* **TASK DIRECTIONS**:
Apart from pictures, transcribe exactly each line from the one containing "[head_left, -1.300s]" through the final line of the listing below.

* **EXERCISE DATA**:
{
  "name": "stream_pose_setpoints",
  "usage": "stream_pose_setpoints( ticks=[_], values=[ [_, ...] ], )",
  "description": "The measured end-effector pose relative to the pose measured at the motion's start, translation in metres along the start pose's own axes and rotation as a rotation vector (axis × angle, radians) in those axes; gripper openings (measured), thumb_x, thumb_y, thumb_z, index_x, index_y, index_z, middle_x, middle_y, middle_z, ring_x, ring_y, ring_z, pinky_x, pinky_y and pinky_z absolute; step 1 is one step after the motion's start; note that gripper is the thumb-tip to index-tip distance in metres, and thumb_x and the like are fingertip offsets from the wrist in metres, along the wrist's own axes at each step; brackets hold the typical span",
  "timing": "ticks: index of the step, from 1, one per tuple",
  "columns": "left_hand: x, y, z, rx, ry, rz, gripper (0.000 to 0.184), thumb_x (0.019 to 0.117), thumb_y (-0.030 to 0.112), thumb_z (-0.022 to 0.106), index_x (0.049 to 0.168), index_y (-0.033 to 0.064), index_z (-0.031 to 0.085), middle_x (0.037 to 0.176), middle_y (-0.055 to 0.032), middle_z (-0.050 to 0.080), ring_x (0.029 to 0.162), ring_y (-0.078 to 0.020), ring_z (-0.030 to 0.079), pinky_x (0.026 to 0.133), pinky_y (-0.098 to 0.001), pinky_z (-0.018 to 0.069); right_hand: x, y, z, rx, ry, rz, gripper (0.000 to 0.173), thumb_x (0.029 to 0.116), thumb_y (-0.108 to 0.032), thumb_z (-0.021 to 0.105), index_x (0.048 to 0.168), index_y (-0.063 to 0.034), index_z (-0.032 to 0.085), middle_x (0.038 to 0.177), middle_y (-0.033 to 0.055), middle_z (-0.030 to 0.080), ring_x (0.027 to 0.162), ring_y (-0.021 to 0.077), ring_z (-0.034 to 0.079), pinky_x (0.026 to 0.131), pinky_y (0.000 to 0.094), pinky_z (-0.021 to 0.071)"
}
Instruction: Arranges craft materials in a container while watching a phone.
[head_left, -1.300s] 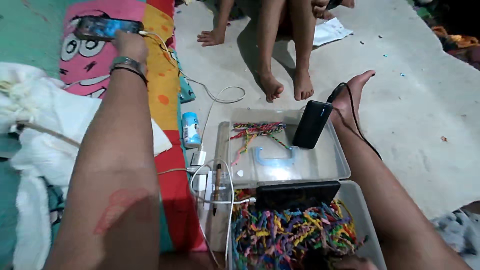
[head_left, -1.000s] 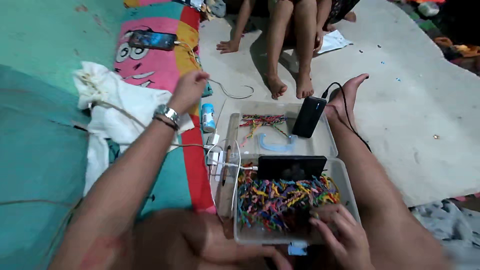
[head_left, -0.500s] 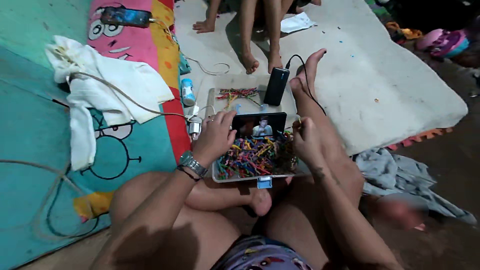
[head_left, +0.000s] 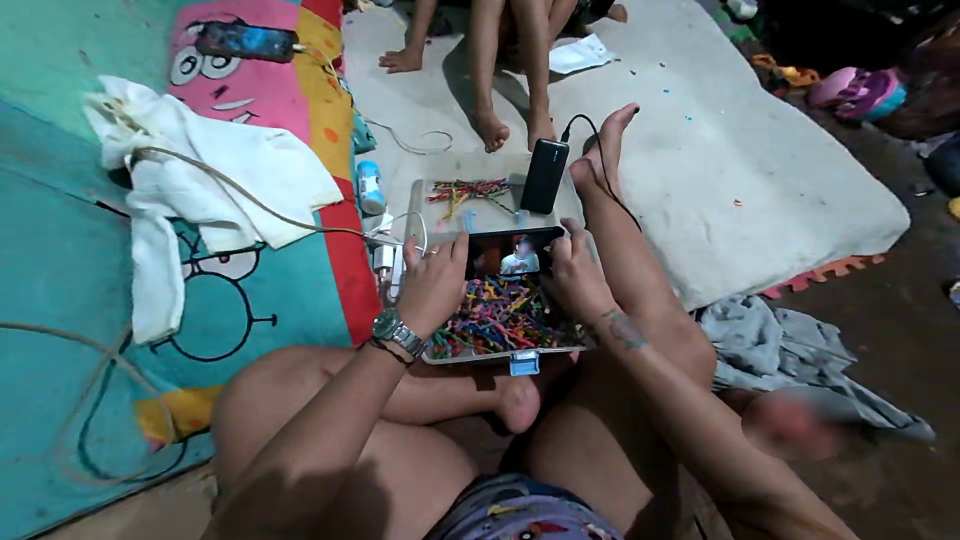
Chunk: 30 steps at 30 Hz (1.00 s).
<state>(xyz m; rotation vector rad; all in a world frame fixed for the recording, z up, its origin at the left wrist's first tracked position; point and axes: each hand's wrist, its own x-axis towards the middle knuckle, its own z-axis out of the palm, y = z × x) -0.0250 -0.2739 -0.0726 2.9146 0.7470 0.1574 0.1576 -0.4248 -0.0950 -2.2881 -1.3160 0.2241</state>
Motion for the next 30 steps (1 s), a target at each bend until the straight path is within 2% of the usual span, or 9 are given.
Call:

* **OUTPUT OF THE EXERCISE**:
[head_left, -1.300s] 
[head_left, -1.000s] 
[head_left, -0.500s] 
[head_left, +0.000s] 
Chunk: 30 steps at 30 Hz (1.00 s).
<state>(xyz m; rotation vector rad; all in a world frame fixed for the recording, z up, its origin at the left wrist's first tracked position; point and axes: each hand's wrist, its own x-axis towards the middle knuckle, its own z-axis out of the palm, y = z × x) -0.0250 -0.2739 -0.0726 2.9146 0.7470 0.1574 0.1576 -0.4248 -0.0950 -2.2881 -1.3160 0.2241</state>
Motion for the next 30 steps (1 s), a target at each bend until the straight path is within 2% of the usual span, or 9 are given.
Call:

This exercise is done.